Elle lisait ses vers à son mari quand il était réuni dans la boutique avec ses apprentis et d’autres hommes vulgaires, ses amis. Nul ne comprenait, mais tous restaient immobiles, pleins de béatitude, sentant le souffle invisible de la beauté planer sur la maison.
Et une fois un mandarin en voyage écouta par la fente de la porte et s’émerveilla grandement.
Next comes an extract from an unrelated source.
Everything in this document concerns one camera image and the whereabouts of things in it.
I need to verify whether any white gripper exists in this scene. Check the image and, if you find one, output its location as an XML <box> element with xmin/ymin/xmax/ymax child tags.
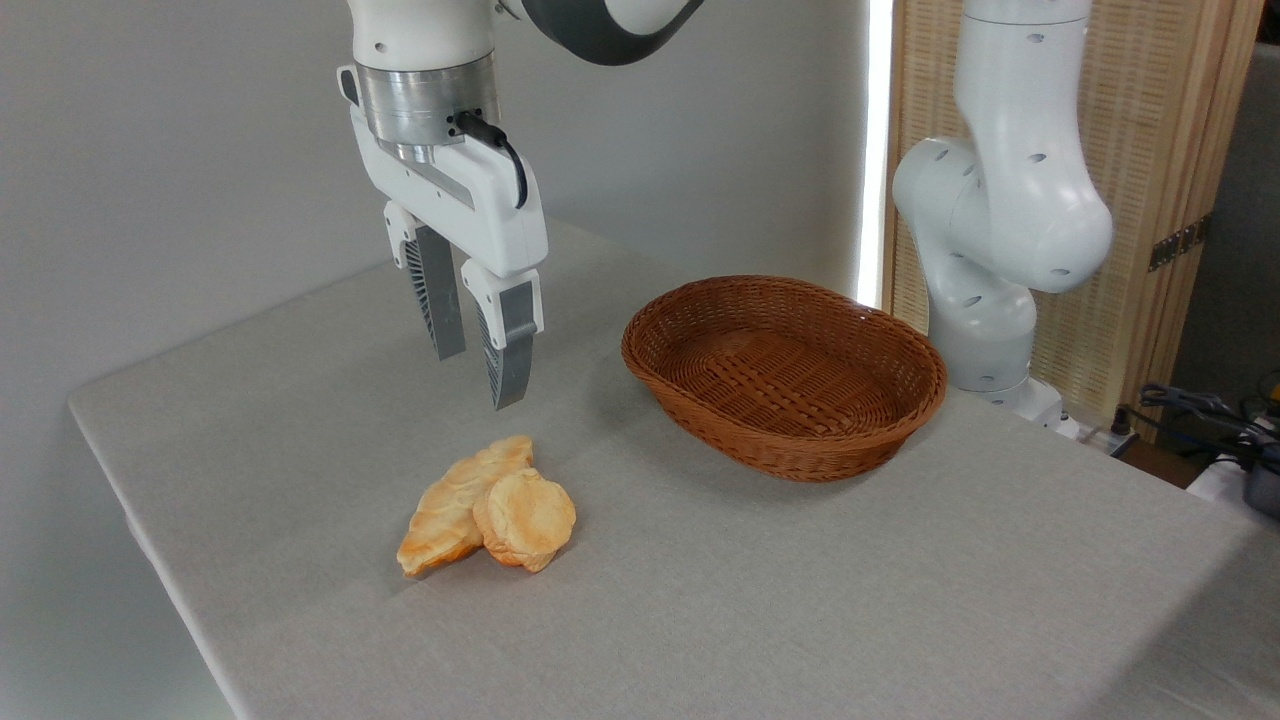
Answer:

Et il prépara une troupe de cavaliers et d’hommes armés avec un palanquin d’or et de cristal pour enlever la délicate et la subtile à la boutique du corroyeur.
Elle aurait bien voulu s’en aller loin de la compagnie des hommes vulgaires pour habiter dans un palais au milieu des matières rares, pour jouir de la musique des luths, de la conversation des lettrés, de la possession des manuscrits chargés de pensées, mais quelque chose la retenait là.
C’était la voix qui n’a pas de son, le chemin qui ne mène nulle part, la mystérieuse tâche nocturne à laquelle elle s’était vouée, c’était la présence de la montagne déserte au sommet de laquelle elle devait certaines nuits, porter un bouquet de pavots blancs.